In Stillness (on a good day anyway!)
Sally

I will check out the book. You are correct this can be a very hard season for many for the reasons that you stated. The key is living in the present and letting go of the past! Letting go is a great freedom!

Thanks for reminding me of that DVD you played, Sally. Not reacting is so important, isn't it? I keep meaning to put a note by my bed: 'Don't react - reflect!'

All it needs is to take a moment to reflect and ask ourselves if we really need to react in our usual way to people who habitually annoy us. Most of the time it is a knee-jerk reaction which we can easily avoid if we take a deep breath and take a moment to think. And then, if we change our behavior, perhaps the other person will change too. They will certainly be confused! And perhaps out of that confusion, something wonderful will emerge. As Eckhart says on that DVD, miracles sometimes happen!

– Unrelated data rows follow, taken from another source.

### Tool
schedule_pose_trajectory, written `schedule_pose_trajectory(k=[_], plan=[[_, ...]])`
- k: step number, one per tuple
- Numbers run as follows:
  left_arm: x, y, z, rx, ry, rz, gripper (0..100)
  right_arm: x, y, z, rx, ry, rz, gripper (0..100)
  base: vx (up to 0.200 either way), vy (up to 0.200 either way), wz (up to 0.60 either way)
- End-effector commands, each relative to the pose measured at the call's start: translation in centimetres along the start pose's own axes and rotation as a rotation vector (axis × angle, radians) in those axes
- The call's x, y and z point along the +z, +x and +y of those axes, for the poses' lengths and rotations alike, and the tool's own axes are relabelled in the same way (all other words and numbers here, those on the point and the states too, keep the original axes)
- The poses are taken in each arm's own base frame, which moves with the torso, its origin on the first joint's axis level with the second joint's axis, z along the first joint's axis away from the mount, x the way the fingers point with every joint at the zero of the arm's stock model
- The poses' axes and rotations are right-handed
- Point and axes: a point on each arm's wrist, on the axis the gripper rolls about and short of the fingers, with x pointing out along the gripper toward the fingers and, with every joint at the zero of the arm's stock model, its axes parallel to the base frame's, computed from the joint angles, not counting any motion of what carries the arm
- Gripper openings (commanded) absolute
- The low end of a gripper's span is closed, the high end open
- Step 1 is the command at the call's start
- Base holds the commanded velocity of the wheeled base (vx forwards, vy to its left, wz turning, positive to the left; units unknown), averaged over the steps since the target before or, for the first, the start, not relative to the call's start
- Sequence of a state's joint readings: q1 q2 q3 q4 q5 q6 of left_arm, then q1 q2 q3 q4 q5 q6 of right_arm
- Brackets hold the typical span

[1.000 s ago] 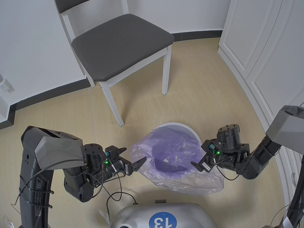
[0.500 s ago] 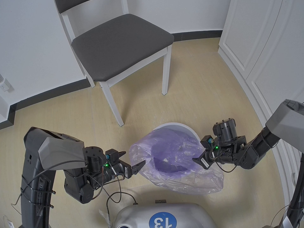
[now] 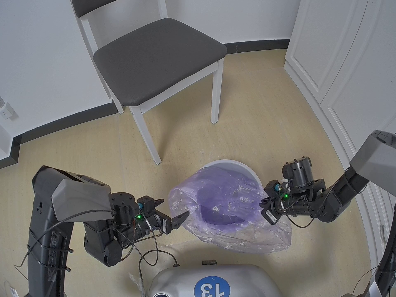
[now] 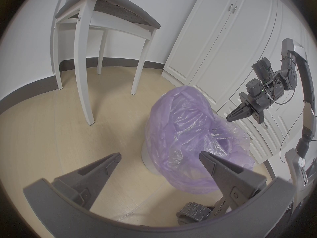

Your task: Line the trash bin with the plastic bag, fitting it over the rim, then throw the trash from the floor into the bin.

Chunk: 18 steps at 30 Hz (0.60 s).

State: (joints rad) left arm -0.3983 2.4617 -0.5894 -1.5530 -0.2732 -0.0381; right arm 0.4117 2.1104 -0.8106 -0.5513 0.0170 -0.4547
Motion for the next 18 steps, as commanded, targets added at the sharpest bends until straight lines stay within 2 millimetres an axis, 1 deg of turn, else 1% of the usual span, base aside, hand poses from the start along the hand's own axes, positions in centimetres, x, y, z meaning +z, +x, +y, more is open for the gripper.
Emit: schedule_pose_trajectory(k=[1, 6, 10, 17, 18], plan=[[0.0, -0.3, 0.0, 0.002, 0.001, -0.005, 100, -1.0, -1.9, -1.0, -0.006, 0.022, 0.002, 100, 0.000, 0.000, 0.00], [-0.2, -0.3, -0.3, -0.005, 0.001, 0.002, 100, -2.7, -2.0, -1.1, 0.019, 0.037, 0.043, 100, 0.000, 0.000, 0.00], [-0.2, -0.2, -0.4, -0.009, 0.004, 0.002, 100, -3.2, -1.2, -0.9, 0.028, 0.040, 0.061, 100, 0.000, 0.000, 0.00], [-0.3, -0.3, -0.3, -0.003, 0.003, 0.005, 100, -3.4, 0.1, -0.8, 0.020, 0.043, 0.041, 100, 0.000, 0.000, 0.00], [-0.3, -0.2, -0.3, -0.003, 0.003, 0.005, 100, -3.6, 0.2, -0.8, 0.024, 0.043, 0.046, 0, 0.000, 0.000, 0.00]])
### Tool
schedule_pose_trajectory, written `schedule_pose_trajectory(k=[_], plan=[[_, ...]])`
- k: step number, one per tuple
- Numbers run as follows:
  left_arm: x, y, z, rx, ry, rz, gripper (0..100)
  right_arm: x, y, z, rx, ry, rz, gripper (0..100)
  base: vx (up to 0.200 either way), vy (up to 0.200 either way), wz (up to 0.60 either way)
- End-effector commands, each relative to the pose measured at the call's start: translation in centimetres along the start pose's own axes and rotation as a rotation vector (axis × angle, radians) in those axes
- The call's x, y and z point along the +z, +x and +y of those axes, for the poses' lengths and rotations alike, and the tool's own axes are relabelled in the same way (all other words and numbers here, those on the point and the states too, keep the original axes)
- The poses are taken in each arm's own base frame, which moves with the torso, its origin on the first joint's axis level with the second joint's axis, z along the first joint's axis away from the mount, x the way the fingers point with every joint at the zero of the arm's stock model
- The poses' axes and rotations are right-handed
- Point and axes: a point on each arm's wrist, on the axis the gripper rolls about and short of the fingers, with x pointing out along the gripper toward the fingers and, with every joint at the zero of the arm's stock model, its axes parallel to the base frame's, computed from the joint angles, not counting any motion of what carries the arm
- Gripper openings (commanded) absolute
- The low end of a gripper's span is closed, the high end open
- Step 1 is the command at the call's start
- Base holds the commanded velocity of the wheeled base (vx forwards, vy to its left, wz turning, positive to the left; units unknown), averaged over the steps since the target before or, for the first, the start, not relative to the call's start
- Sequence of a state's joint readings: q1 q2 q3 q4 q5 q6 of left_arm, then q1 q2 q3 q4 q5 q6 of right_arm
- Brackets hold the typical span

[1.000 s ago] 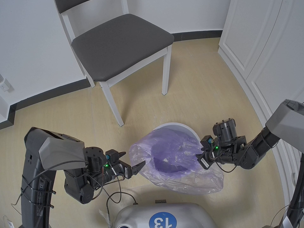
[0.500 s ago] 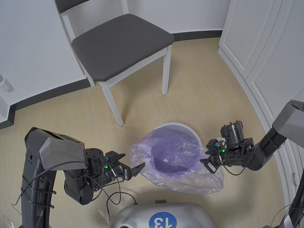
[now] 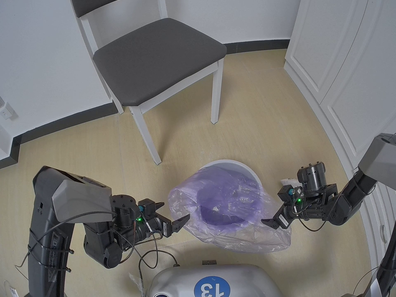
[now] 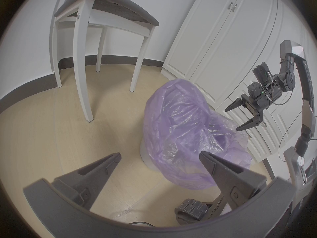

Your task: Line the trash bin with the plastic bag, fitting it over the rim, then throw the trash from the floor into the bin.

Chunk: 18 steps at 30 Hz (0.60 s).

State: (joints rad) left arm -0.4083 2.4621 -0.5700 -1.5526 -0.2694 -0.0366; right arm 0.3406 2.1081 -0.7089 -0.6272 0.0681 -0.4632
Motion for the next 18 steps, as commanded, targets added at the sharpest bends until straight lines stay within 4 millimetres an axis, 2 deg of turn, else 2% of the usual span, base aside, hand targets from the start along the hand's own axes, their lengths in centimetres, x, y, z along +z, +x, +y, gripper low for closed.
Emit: schedule_pose_trajectory(k=[1, 13, 18], plan=[[0.1, 0.0, 0.1, 0.002, 0.003, -0.016, 100, -0.7, 0.8, 0.3, 0.019, 0.001, 0.026, 0, 0.000, 0.000, 0.00], [0.2, 0.0, 0.3, 0.018, 0.002, -0.020, 100, 0.1, 0.4, 0.1, 0.042, 0.000, -0.020, 0, 0.000, 0.000, 0.00], [0.4, -0.1, 0.3, 0.021, 0.003, -0.026, 100, 1.2, 0.4, -0.6, 0.018, 0.002, -0.061, 0, 0.000, 0.000, 0.00]])
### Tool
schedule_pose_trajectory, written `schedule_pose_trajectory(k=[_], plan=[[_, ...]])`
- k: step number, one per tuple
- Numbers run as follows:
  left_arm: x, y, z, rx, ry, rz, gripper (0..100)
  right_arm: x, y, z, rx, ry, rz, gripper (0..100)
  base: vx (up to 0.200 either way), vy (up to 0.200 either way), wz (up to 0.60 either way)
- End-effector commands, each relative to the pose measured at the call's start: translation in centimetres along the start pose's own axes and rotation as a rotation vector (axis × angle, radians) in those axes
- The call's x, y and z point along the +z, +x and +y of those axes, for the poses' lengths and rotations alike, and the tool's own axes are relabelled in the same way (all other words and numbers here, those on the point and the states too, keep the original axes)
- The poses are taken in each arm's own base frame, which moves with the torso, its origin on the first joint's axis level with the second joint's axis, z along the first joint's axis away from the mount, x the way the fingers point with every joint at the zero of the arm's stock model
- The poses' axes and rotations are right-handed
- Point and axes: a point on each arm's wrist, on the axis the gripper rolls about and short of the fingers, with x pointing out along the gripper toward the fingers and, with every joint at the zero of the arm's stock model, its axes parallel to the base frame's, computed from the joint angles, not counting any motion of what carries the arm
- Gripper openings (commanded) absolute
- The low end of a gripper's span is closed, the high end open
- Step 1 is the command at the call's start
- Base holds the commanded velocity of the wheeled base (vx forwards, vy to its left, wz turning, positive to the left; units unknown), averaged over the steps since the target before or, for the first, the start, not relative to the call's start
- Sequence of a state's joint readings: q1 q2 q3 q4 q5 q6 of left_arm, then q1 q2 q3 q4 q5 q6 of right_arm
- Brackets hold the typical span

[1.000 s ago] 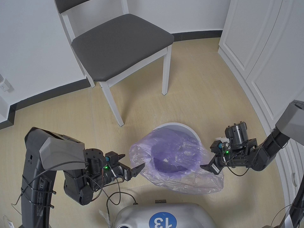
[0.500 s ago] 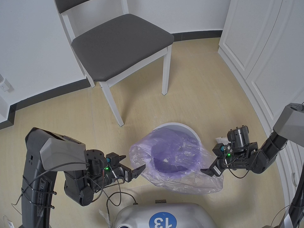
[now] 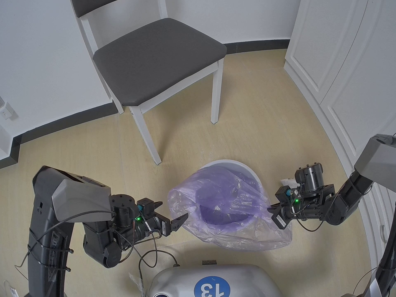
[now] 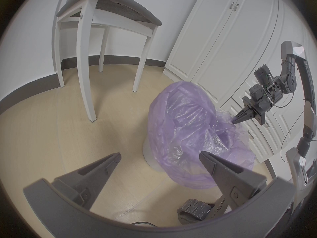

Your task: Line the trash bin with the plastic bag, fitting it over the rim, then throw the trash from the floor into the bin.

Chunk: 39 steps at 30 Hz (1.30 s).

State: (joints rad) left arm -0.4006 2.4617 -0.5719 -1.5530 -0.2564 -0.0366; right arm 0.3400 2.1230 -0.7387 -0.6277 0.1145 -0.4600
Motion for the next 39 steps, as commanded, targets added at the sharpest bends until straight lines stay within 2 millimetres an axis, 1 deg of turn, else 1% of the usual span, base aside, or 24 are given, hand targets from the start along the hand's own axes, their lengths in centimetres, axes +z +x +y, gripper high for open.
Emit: schedule_pose_trajectory(k=[1, 2, 7, 9, 10, 11, 16, 21, 26, 31, 34, 37, 38, 39], plan=[[0.4, -0.1, 0.0, 0.001, 0.005, -0.022, 100, 0.7, -0.1, -0.4, -0.016, 0.000, -0.027, 0, 0.000, 0.000, 0.00], [0.7, 0.0, 0.2, 0.010, 0.006, -0.036, 100, 1.7, -0.1, -1.2, -0.040, 0.004, -0.061, 0, 0.000, 0.000, 0.00], [1.6, 0.3, 0.8, 0.027, 0.010, -0.076, 100, 3.3, 0.3, -2.3, -0.076, 0.034, -0.110, 0, 0.000, 0.000, 0.00], [2.3, 0.5, 1.3, 0.046, 0.013, -0.109, 100, 4.3, 0.4, -3.1, -0.097, 0.056, -0.142, 0, 0.000, 0.000, 0.00], [2.4, 0.6, 1.3, 0.048, 0.014, -0.115, 100, 4.5, 0.4, -3.3, -0.101, 0.058, -0.147, 0, 0.000, 0.000, 0.00], [2.8, 0.7, 1.4, 0.054, 0.017, -0.129, 100, 5.0, 0.4, -3.9, -0.112, 0.062, -0.157, 0, 0.000, 0.000, 0.00], [3.1, 0.9, 1.6, 0.061, 0.021, -0.144, 100, 6.2, 0.3, -5.4, -0.139, 0.084, -0.179, 0, 0.000, 0.000, 0.00], [2.8, 0.7, 1.5, 0.060, 0.018, -0.131, 100, 6.6, 0.1, -6.0, -0.153, 0.111, -0.197, 0, 0.000, 0.000, 0.00], [2.2, 0.3, 1.1, 0.055, 0.013, -0.100, 100, 6.9, -0.7, -6.6, -0.173, 0.129, -0.222, 0, 0.000, 0.000, 0.00], [2.0, 0.2, 1.0, 0.057, 0.011, -0.091, 100, 7.9, -1.1, -7.2, -0.201, 0.176, -0.310, 0, 0.000, 0.000, 0.00], [2.1, 0.3, 1.1, 0.057, 0.012, -0.097, 100, 8.2, -0.7, -7.4, -0.211, 0.180, -0.326, 0, 0.000, 0.000, 0.00], [2.3, 0.4, 1.1, 0.058, 0.012, -0.106, 100, 7.8, 1.1, -7.6, -0.209, 0.186, -0.306, 0, 0.000, 0.000, 0.00], [2.3, 0.4, 1.1, 0.058, 0.012, -0.106, 100, 8.0, 1.6, -7.6, -0.213, 0.184, -0.309, 0, 0.000, 0.000, 0.00], [2.3, 0.4, 1.1, 0.058, 0.012, -0.106, 100, 8.1, 1.7, -7.7, -0.214, 0.183, -0.312, 0, 0.000, 0.000, 0.00]])
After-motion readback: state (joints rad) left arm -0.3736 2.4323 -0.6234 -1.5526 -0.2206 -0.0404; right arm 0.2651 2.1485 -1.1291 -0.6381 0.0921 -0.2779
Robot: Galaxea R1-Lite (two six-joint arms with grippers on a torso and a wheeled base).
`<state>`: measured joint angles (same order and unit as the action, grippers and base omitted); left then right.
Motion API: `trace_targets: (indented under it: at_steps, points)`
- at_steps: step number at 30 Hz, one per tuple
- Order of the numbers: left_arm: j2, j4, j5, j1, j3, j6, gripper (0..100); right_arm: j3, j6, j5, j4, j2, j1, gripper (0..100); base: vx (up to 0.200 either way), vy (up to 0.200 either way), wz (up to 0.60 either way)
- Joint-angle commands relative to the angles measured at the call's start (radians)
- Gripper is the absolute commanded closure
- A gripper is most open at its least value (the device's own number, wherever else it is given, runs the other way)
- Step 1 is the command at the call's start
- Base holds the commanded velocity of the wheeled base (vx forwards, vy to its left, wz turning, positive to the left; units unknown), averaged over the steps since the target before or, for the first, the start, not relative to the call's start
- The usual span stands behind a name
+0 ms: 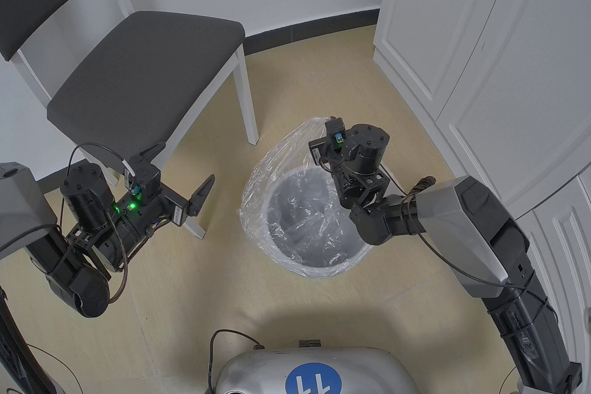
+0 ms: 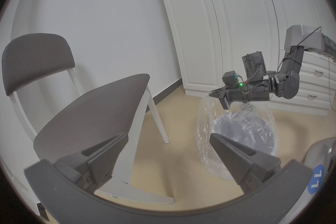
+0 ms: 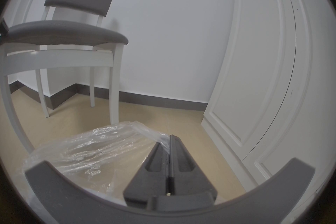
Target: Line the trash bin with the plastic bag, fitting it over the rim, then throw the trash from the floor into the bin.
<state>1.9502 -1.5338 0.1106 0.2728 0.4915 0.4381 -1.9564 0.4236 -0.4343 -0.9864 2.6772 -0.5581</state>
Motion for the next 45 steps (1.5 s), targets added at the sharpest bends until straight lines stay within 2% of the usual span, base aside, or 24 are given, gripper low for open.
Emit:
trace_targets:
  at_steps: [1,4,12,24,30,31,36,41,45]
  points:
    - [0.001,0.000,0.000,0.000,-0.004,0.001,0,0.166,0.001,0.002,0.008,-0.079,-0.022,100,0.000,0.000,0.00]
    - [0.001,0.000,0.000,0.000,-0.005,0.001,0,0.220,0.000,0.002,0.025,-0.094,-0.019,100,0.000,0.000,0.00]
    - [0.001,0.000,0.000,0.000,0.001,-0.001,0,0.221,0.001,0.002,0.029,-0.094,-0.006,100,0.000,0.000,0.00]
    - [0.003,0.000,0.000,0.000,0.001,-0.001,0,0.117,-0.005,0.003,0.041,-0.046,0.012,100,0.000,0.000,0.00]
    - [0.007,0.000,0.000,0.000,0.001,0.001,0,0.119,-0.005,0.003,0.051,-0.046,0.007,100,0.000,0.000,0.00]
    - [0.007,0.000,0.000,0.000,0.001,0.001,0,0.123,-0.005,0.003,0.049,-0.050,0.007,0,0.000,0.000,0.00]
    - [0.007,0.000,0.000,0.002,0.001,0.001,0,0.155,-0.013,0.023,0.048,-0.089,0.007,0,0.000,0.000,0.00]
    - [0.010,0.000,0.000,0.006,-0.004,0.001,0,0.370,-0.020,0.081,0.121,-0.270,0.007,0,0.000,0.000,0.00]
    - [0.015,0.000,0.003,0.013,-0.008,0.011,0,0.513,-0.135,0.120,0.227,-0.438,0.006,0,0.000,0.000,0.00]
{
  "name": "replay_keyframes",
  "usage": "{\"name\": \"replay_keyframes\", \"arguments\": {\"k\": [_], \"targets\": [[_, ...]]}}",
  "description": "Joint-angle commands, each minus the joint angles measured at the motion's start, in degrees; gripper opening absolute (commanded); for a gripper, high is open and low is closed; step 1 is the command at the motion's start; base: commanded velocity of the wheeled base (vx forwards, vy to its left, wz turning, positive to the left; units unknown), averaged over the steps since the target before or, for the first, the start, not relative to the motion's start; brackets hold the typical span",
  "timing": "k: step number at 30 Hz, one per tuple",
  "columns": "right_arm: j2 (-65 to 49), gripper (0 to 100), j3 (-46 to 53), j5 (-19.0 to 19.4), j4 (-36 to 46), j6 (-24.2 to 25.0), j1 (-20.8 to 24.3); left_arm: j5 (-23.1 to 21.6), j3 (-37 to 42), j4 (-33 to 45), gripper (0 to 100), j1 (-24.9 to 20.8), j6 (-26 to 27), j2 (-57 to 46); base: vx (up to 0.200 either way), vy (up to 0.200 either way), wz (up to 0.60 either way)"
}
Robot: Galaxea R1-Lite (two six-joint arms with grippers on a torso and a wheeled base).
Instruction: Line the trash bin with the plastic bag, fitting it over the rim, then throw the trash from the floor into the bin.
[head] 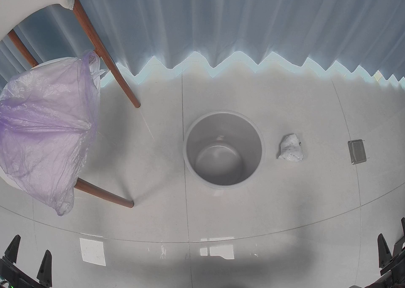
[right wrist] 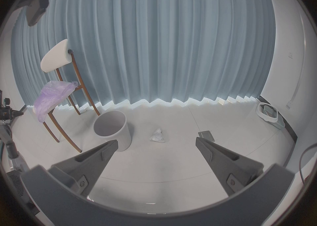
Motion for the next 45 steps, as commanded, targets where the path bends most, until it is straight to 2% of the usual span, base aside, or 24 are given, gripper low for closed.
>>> {"name": "replay_keyframes", "arguments": {"k": [1,8,11,19,22,26,28,29,30,34,35,36,37,39,45], "targets": [[-0.96,100,1.01,0.04,-0.02,0.01,0.01,0.12,1.01,-0.06,100,0.02,-0.07,-0.93,0.000,0.000,0.00],[-0.96,100,1.01,0.04,-0.02,0.10,0.01,0.03,1.01,-1.37,100,0.11,-0.33,-0.93,0.000,0.000,0.00],[-0.96,100,1.01,0.04,-0.02,0.19,0.01,-0.49,1.01,-9.02,100,0.11,0.29,-0.93,0.000,0.000,0.00],[-0.96,100,1.01,0.04,-0.02,0.19,0.10,-2.60,1.01,-8.41,100,0.02,2.66,-0.84,0.000,0.000,0.00],[-0.96,100,1.01,0.04,-0.11,0.28,0.01,-2.69,-3.21,-8.41,100,-0.24,2.75,-0.49,0.000,0.000,0.00],[-0.96,100,1.01,0.04,-0.11,0.37,0.10,-2.87,-8.30,-6.56,100,-2.26,2.66,4.96,0.000,0.000,0.00],[-0.96,100,1.01,0.13,-0.11,0.54,0.10,-2.87,-11.64,-6.30,100,-5.34,2.22,10.59,0.000,0.000,0.00],[-0.96,100,1.01,0.13,-0.11,0.54,0.10,-2.87,-11.64,-6.30,100,-5.34,2.22,10.59,0.000,0.000,0.00],[-0.96,100,1.01,0.13,-0.11,0.54,0.10,-2.78,-13.40,-6.21,100,-8.24,2.31,15.16,0.000,0.000,0.00],[-0.96,100,1.01,0.13,-0.11,0.54,0.01,-3.04,-16.57,-6.56,100,-11.67,2.75,21.84,0.000,0.000,0.00],[-0.96,100,1.01,0.13,-0.11,0.54,0.10,-4.36,-18.94,-6.74,100,-14.92,3.19,26.50,0.000,0.000,0.00],[-0.96,100,1.01,0.13,-0.11,0.54,0.10,-4.62,-19.29,-6.74,100,-15.45,3.36,27.20,0.000,0.000,0.00],[-0.96,100,1.01,0.13,-0.11,0.54,0.01,-6.29,-21.49,-6.74,100,-18.35,4.86,30.89,0.000,0.000,0.00],[-0.96,100,1.01,0.13,-0.11,0.54,0.10,-7.61,-23.77,-6.74,100,-20.90,6.61,34.93,0.000,0.000,0.00],[-0.96,100,1.01,0.13,-0.11,0.54,0.10,-10.78,-29.66,-6.82,100,-26.08,12.41,46.71,0.000,0.000,0.00]]}}
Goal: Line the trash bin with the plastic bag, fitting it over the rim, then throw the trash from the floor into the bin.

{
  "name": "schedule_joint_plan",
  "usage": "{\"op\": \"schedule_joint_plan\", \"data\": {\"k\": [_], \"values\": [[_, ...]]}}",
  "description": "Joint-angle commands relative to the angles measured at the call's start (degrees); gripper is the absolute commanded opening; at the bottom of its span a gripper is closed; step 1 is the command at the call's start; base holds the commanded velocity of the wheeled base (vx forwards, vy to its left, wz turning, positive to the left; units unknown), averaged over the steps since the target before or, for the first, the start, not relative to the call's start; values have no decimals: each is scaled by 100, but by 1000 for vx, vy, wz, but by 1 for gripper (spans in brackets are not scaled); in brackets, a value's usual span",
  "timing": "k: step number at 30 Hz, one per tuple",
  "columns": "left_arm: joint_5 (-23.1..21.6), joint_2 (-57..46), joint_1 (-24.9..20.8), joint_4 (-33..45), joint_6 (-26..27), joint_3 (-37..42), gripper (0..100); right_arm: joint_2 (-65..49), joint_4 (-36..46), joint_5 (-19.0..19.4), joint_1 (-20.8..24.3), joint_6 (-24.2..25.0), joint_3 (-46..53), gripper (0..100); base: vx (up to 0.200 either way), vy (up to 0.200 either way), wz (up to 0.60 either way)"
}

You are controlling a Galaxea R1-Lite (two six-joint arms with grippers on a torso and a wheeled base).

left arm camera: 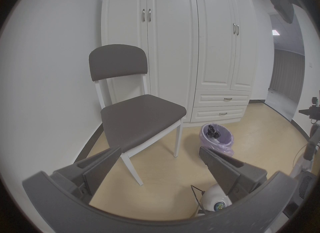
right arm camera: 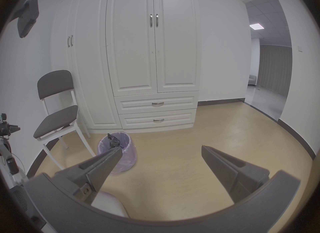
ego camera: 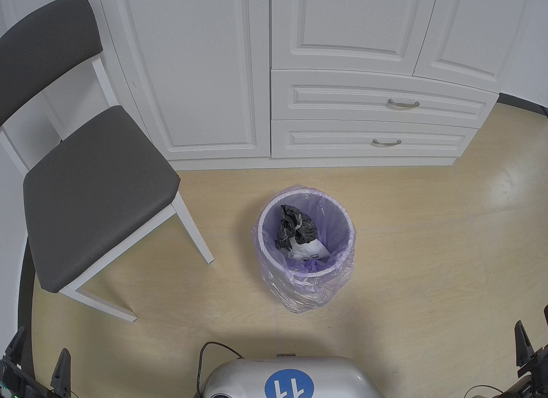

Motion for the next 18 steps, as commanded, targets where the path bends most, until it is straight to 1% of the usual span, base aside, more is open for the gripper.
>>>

Thanks for your comment, Mark. I am starting to believe that letting go and acceptance are *the* key to freedom!

I think the phrase is:

"Until we come to terms with our past we have no future."

And the reason is:

Everything in our past made us who and what we are and if we're not comfortable with it, then we're not comfortable with ourselves, either. If we do not accept 'it', then we do not really accept ourselves.

I'm going to put the monkey where it belongs. If someone annoys me, then I am at fault for surrendering my power over my own reality and the responsibility that goes with it, FOR being annoyed. Or irritated. Or whatever. The fault, the failure, the lack lies within me, not the other person.

My mind goes back to a day I held my older sister in my arms as she wept. "I'm soooo sorry for being such a problem to everyone", she sobbed. "I've been trouble for other people all my life and now I'm trouble for you."

Our dad had died, leaving me to take care of our Mom, who had Altzheimer's and my older sister, who had been born labeled 'retarded'.

I held her and rocked her in my arms, telling her she had been the greatest Gift in my life. Because of her, I had learned Compassion, Tolerance, Acceptance, Patience and Understanding from an early age. For every quality of character I had within me, I had her to thank for it.

Thanks so much for sharing this, Sue Ann. To understand that our most challenging situations and relationships are really an opportunity for growth is a wonderful key to open the door to acceptance.